Shedding Light on the Opioid Epidemic: We Are Our Own Enemy

As you are aware, the President addressed the nation last night on the subject of the border wall. There is plenty of commentary to go around. Most of it struck me as a humdrum repetition of the kind of things he’s been saying in speeches and on Twitter. But I was struck by one particular section:

Our southern border is a pipeline for vast quantities of illegal drugs, including meth, heroin, cocaine, and fentanyl. Every week, 300 of our citizens are killed by heroin alone, 90 percent of which floods across from our southern border. More Americans will die from drugs this year than were killed in the entire Vietnam War.

He then went on to use the cost of the opioid epidemic to justify the wall, saying that the wall will pay for itself by ending the opioid epidemic.

Now there are several problems with this paragraph. As the AP points out, most drugs are smuggled through legal ports of entry and a wall will not help with that. And much of the illegal fentanyl is manufactured in this country (Trump previously blamed China for the fentanyl problem when it suited him). But hearing it last night, I was struck by an historical parallel.

A lot of people have drawn a comparison to the ongoing opioid epidemic and the crack epidemic of the early 90s. The comparison isn’t perfect, but it is eerie. For a while, crack addicts and crack wars made our inner cities into hellholes. There was despair that we might never emerge from it. People were dying by the thousands from crack itself and the violence connected with it. The chaos was one of the biggest reasons we created the Office of National Drug Control Policy and the position of Director of National Drug Control Policy, better known as the “Drug Czar”.

In the midst of this, P.J. O’Rourke interviewed a doctor who treated crack patents. The following is from Parliament of Whores:

“Realistically,” I said, “what can be done about drugs?”

“Realistically?” said Dr. Galanter, “we’re going to end up doing what we’re doing. Nobody has done much except follow the guy ahead of him. The point is making sure you don’t look bad.”

“What would you do if you were given the drug-czar job?” I asked,
“I mean, besides not take it?”

“I’d make a big splash about something that was basically a side issue, such as assault rifles” (which is exactly what the first drug czar, William Bennett, did), “then wait for things to get better on their own and take credit for it” (which is exactly what the first drug czar did).

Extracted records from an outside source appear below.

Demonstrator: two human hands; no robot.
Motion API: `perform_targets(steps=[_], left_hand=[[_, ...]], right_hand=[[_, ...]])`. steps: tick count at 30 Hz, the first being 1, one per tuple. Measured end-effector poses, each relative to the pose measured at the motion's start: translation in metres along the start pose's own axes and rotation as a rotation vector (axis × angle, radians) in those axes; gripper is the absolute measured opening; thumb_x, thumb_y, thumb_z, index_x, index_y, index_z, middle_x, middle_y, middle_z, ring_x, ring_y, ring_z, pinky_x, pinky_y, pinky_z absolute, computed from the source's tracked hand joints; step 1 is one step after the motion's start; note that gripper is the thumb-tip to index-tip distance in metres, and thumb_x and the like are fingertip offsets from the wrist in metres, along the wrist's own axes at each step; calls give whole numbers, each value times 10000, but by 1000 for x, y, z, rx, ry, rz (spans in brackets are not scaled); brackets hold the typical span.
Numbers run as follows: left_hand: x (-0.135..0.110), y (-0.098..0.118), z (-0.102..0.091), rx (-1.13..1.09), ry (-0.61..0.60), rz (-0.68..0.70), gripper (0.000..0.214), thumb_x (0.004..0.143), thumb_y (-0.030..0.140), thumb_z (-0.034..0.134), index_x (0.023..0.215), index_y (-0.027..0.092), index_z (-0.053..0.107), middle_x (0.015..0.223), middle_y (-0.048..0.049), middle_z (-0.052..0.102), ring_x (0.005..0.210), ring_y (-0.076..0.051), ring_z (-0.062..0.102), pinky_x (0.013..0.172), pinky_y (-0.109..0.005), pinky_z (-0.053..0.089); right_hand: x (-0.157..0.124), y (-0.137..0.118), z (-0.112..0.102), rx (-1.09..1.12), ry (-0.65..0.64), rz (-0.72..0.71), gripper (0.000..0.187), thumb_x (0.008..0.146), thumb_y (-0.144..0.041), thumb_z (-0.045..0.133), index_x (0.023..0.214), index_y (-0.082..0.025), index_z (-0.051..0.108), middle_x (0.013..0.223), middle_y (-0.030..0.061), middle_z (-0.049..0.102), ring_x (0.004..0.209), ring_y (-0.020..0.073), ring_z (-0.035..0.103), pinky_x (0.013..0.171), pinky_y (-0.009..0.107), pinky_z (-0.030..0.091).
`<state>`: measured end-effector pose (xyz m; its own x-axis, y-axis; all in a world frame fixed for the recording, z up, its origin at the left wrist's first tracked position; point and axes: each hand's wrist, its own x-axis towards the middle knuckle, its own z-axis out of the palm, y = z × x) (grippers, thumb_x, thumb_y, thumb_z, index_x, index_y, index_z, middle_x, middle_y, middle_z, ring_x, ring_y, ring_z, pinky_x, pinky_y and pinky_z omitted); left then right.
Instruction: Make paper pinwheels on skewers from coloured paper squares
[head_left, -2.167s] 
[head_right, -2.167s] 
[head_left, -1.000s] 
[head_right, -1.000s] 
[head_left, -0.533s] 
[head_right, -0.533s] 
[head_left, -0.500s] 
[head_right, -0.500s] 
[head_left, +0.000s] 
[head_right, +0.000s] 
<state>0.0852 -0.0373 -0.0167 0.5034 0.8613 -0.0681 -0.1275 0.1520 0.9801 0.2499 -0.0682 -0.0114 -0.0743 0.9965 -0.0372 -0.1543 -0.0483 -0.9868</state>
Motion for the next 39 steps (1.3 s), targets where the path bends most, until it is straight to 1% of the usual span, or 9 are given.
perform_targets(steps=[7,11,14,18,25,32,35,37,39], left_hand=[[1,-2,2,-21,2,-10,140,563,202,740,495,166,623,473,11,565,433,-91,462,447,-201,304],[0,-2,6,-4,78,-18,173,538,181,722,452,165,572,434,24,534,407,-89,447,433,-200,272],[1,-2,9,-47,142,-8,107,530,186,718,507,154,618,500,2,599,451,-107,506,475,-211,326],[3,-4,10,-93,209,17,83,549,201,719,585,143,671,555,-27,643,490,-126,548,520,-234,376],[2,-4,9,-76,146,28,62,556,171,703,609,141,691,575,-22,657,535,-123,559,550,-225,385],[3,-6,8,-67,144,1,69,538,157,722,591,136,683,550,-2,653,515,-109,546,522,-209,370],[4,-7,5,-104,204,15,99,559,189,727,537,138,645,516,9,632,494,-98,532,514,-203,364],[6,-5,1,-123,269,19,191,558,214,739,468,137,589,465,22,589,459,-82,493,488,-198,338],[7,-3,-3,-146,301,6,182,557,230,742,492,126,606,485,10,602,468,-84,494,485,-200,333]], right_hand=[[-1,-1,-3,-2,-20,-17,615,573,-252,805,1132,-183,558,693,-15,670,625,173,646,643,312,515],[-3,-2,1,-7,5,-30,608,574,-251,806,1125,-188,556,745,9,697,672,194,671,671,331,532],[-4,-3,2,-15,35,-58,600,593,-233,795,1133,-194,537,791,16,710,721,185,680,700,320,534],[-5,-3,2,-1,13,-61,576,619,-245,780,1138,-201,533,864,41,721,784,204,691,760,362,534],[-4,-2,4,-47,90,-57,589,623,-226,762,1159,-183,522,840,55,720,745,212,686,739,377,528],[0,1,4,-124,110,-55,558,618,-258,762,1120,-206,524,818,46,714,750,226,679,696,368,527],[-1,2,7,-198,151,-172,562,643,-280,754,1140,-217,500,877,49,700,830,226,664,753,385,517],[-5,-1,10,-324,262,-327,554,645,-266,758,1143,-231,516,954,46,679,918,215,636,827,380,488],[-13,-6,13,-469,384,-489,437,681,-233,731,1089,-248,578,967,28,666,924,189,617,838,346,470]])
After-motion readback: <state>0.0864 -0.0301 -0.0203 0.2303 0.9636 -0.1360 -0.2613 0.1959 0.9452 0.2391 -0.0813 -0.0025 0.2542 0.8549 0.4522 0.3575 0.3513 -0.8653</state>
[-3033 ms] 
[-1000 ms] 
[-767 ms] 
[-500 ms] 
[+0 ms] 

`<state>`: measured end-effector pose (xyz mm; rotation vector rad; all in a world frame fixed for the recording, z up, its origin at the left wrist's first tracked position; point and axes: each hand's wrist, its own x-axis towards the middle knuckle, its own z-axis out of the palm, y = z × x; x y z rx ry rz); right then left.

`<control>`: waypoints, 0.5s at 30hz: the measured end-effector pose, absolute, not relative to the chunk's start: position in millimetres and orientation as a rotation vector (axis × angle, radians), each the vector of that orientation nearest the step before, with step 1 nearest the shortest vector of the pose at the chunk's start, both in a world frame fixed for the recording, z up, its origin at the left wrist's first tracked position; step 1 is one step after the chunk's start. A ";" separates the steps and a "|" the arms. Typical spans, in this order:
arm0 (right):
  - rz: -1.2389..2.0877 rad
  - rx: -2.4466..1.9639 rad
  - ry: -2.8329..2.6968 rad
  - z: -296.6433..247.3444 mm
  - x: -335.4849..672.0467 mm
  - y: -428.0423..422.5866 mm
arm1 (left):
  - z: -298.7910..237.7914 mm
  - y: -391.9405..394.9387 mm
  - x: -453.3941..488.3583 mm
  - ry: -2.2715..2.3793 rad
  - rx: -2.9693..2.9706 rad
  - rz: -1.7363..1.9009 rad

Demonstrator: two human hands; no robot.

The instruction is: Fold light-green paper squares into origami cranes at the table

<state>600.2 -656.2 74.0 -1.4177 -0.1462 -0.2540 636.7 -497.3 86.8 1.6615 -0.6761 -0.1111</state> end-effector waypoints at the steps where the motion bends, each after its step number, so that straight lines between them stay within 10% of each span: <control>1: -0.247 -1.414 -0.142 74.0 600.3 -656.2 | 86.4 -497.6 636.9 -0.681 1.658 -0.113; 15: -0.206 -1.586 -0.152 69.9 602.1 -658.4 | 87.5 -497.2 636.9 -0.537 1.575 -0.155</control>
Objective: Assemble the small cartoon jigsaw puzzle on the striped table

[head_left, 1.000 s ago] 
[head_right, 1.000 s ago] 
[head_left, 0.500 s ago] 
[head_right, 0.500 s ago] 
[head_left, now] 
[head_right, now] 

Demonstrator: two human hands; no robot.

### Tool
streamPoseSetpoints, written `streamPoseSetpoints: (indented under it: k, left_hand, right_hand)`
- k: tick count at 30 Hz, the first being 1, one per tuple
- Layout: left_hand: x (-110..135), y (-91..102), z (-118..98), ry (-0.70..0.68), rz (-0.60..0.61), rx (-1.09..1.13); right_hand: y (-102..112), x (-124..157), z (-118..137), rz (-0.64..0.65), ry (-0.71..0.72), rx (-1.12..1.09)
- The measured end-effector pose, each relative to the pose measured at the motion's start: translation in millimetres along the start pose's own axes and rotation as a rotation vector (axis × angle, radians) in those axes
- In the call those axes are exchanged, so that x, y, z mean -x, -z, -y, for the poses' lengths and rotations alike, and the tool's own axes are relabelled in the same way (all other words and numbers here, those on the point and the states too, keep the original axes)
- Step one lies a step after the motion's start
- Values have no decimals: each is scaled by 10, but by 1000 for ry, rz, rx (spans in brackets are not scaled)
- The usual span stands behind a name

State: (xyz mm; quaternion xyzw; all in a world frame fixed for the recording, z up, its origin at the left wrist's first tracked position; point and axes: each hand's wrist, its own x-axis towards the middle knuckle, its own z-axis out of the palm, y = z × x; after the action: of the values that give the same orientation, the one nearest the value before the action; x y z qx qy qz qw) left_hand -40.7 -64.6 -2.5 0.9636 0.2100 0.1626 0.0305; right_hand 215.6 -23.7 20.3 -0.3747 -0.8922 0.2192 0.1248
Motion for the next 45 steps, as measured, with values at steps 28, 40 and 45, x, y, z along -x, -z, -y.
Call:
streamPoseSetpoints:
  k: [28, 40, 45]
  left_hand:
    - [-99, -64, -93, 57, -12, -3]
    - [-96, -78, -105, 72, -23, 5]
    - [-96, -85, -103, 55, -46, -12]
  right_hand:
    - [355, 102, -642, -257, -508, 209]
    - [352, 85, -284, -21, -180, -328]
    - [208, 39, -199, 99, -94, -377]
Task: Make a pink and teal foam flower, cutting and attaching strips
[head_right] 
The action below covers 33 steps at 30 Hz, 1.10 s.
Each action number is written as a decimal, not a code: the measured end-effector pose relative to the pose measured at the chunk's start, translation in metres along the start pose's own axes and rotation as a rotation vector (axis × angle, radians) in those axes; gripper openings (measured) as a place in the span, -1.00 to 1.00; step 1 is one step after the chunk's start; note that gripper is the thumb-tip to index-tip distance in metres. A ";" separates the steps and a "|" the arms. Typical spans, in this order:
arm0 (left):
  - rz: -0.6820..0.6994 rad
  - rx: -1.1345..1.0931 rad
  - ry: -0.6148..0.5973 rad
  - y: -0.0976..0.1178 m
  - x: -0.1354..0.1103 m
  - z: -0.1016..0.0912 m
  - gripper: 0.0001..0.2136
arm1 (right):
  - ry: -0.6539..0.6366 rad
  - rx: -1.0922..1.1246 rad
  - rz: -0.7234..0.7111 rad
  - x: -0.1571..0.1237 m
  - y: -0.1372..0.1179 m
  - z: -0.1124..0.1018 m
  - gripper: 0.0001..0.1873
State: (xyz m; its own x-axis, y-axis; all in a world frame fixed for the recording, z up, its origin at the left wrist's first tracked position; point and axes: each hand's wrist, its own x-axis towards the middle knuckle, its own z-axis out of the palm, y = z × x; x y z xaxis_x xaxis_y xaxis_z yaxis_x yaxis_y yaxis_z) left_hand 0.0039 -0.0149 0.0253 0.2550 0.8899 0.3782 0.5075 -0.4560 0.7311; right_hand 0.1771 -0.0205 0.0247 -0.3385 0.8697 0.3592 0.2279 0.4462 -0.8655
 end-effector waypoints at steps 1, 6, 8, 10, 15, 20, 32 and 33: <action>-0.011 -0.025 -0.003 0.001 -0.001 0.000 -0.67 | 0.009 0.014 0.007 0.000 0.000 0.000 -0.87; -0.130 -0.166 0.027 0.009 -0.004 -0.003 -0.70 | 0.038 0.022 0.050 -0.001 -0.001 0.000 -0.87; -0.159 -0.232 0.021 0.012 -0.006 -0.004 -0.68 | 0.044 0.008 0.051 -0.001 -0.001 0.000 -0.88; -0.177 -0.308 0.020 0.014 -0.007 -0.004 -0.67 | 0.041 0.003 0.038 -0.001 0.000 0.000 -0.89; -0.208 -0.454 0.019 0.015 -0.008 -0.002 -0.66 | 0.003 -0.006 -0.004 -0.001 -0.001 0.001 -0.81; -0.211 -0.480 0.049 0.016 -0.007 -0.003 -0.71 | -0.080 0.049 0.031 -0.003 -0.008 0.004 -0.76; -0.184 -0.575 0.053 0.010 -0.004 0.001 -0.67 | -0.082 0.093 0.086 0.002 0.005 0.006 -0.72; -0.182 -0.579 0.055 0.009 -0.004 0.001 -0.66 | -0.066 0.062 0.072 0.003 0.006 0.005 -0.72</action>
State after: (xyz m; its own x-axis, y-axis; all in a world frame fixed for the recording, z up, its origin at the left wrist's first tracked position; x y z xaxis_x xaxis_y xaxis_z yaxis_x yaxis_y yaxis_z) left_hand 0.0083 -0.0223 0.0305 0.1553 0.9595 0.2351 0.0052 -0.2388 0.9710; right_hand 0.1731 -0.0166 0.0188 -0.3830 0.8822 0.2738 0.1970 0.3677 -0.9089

Things do get better on their own. Nothing, not even government,
keeps getting worse forever. Dr. Galanter estimated that the crack problem would burn out after about ten years. “Because the people who take crack will be,” he explained, “dead.”

This exchange was remarkably prescient. Crack is still a problem, of course, but not nearly the devastating epidemic it was in the late 80’s and early 90’s. It did burn itself out, to some extent. But while it was doing so, politicians scrambled to use the crisis to pass all kinds of polices — usually under the guise of “fighting crime” — so that they could credit those policies when things got better. Gun control, harsher prison sentences, “broken windows” policing, etc. were all pushed as solution to the drug problem and its related crime problem. But even at the time, I realized that the goal was not to solve those problem; the goal was to use the crisis to get long-desired policies through. And the urgency was because if the problem got better, the support for those policies would erode.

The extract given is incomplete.